INPUT Block Start

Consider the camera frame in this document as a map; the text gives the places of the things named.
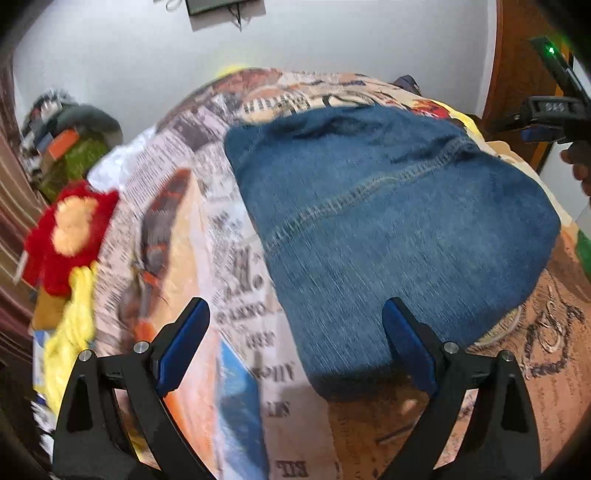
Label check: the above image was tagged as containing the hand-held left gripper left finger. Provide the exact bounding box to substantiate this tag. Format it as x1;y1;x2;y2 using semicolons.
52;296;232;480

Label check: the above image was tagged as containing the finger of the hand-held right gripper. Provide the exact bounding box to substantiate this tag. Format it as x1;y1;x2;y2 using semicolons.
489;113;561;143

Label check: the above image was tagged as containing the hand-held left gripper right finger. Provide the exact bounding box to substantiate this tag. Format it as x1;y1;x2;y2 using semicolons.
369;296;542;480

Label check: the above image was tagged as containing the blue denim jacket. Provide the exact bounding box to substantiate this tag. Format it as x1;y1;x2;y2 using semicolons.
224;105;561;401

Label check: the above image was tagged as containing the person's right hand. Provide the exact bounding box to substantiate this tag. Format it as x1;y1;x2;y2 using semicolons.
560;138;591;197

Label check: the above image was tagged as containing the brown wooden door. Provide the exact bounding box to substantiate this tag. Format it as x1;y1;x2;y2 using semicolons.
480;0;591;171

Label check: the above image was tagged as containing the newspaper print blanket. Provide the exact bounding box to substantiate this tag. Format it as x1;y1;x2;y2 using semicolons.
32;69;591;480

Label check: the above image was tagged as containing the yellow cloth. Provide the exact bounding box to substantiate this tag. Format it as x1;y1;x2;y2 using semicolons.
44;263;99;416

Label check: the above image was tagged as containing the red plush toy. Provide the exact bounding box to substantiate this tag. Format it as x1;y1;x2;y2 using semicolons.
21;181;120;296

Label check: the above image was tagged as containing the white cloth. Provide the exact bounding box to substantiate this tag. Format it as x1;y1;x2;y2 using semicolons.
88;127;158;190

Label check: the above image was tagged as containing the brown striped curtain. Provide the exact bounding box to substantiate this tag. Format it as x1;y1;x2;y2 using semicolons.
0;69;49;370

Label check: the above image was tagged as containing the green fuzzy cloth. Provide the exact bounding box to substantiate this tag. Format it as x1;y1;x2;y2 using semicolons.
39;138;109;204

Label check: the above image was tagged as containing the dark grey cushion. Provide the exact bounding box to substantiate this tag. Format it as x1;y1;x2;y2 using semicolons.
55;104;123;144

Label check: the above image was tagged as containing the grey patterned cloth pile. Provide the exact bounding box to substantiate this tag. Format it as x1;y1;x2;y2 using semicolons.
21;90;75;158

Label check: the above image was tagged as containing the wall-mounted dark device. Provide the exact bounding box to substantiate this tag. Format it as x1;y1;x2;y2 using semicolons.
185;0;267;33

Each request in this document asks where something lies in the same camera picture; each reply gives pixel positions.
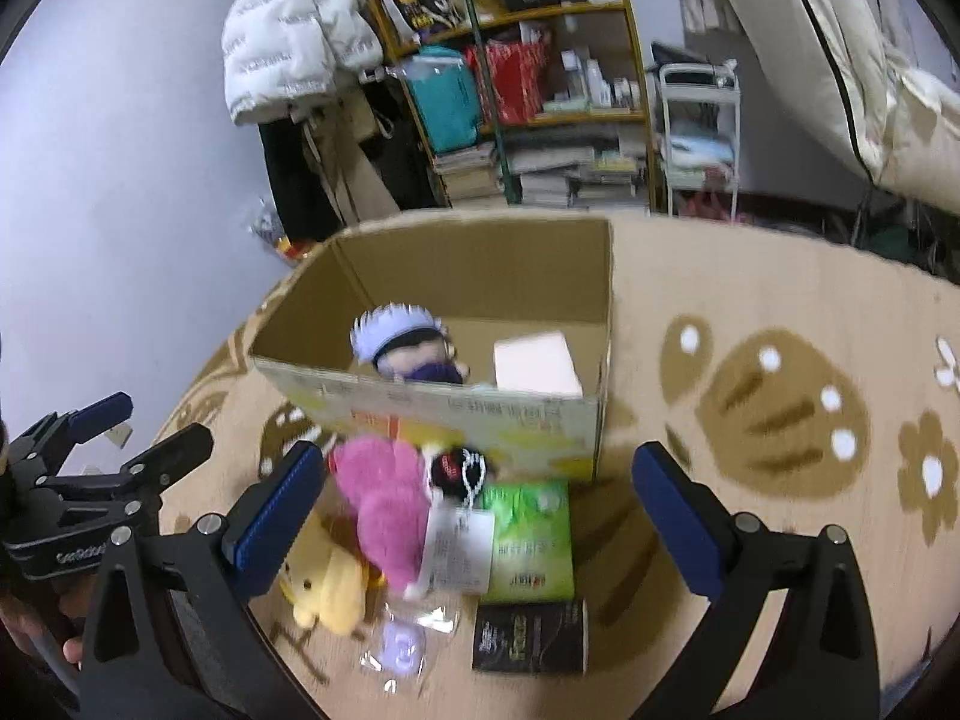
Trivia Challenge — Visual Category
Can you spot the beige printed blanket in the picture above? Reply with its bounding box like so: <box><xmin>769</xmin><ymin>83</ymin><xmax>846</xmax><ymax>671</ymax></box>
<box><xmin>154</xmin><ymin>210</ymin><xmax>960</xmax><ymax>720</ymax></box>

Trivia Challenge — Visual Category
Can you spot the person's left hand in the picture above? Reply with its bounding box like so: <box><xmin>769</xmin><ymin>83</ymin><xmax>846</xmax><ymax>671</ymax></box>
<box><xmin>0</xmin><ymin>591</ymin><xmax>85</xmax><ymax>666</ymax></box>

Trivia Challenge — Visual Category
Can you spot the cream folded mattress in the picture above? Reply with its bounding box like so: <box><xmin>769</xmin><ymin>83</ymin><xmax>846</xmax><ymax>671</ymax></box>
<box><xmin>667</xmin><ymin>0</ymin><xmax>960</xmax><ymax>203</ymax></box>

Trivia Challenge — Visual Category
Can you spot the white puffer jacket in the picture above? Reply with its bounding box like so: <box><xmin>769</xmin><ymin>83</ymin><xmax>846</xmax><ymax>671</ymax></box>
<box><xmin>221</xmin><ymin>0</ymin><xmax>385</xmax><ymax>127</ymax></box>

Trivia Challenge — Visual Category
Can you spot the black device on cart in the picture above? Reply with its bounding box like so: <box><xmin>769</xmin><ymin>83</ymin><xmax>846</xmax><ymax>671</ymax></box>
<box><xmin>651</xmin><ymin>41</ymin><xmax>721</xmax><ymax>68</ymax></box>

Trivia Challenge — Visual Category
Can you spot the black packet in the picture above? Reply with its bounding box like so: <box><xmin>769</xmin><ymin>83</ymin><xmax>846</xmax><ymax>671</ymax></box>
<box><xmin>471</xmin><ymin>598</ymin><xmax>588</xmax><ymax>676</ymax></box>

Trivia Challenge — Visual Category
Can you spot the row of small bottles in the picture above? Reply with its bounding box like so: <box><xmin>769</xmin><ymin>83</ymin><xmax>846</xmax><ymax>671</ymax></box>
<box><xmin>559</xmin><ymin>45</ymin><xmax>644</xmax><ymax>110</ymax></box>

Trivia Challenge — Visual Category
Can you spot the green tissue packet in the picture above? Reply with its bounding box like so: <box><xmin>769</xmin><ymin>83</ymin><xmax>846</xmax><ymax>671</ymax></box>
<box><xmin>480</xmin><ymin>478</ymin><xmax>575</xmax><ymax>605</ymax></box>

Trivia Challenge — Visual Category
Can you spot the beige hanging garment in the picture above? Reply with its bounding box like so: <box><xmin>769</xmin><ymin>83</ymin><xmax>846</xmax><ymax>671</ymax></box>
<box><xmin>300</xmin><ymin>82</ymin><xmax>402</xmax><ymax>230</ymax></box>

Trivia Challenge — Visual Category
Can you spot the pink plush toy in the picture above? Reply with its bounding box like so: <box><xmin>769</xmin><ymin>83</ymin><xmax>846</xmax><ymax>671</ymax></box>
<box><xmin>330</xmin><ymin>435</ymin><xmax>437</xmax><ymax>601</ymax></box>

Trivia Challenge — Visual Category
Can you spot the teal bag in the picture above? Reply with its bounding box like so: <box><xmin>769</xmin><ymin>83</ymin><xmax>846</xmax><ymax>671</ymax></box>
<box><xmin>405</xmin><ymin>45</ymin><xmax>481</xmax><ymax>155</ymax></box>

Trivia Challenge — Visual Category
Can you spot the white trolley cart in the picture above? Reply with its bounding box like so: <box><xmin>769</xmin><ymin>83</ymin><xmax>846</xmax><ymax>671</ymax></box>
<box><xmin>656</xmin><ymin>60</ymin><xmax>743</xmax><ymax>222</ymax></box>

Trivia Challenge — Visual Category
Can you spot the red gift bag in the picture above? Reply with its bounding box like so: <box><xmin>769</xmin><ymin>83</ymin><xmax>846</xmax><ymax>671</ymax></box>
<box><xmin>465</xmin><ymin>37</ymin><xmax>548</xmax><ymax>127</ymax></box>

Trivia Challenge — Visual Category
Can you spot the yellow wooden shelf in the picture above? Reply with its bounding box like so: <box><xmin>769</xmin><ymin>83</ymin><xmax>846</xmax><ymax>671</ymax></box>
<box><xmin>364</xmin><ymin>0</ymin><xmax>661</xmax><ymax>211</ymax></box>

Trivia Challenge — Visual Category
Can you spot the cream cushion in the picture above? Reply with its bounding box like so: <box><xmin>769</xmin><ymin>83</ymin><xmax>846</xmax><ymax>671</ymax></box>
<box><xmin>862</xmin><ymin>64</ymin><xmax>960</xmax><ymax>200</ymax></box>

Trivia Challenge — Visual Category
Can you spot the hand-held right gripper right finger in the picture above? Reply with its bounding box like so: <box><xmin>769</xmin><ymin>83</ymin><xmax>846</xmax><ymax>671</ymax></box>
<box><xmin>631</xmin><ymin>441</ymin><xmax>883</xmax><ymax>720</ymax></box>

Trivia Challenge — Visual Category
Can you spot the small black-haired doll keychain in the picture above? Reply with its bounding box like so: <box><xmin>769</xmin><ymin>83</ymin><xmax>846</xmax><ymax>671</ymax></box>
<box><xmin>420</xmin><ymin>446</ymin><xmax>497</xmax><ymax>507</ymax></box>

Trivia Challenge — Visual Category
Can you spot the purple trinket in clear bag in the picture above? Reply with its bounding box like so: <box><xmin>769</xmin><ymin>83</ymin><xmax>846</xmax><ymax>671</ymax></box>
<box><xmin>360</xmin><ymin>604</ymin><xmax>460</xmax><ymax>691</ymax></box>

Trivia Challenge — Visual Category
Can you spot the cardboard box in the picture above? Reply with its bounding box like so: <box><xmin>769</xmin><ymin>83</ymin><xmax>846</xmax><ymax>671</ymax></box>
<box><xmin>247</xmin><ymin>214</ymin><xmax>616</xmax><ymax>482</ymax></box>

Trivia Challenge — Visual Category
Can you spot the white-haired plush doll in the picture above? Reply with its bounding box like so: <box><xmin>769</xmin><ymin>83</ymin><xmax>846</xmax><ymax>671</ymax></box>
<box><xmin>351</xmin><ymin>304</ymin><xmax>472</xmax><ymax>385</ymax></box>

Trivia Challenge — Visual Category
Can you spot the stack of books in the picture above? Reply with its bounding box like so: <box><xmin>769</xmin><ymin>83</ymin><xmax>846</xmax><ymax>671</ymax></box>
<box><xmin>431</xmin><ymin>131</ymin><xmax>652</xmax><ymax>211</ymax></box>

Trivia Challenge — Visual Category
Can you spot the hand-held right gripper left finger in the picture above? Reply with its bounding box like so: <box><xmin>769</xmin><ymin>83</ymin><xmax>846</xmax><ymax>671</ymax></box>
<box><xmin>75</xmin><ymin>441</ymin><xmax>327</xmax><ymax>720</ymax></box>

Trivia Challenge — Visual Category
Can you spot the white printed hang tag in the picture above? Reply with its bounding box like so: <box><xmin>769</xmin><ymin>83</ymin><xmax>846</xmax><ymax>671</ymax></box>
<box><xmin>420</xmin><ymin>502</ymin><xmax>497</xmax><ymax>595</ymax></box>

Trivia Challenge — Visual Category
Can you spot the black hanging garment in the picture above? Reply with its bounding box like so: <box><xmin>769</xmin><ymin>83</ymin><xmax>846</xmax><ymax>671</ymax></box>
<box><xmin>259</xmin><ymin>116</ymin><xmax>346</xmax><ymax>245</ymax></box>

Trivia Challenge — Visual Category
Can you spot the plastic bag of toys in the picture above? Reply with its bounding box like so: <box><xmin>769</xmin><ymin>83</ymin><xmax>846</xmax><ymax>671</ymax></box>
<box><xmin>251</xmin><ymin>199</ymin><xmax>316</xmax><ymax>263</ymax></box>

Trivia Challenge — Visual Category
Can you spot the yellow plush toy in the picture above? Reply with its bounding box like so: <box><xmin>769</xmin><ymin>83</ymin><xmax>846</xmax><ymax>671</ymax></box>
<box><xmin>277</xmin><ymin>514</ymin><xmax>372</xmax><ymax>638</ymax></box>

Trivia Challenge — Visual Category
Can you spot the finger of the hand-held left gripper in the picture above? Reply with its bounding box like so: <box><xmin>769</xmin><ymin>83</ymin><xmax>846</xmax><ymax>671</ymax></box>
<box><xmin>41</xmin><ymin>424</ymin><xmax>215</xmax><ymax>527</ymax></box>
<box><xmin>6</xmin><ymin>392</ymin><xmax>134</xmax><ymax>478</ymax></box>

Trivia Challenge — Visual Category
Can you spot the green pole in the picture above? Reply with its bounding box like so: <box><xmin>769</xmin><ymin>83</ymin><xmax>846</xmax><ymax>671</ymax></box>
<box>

INPUT Block End

- **WHAT TO PRODUCE**
If a line in the entries above contains "gives", include it in the count, then report only the total.

- **TASK RESULT**
2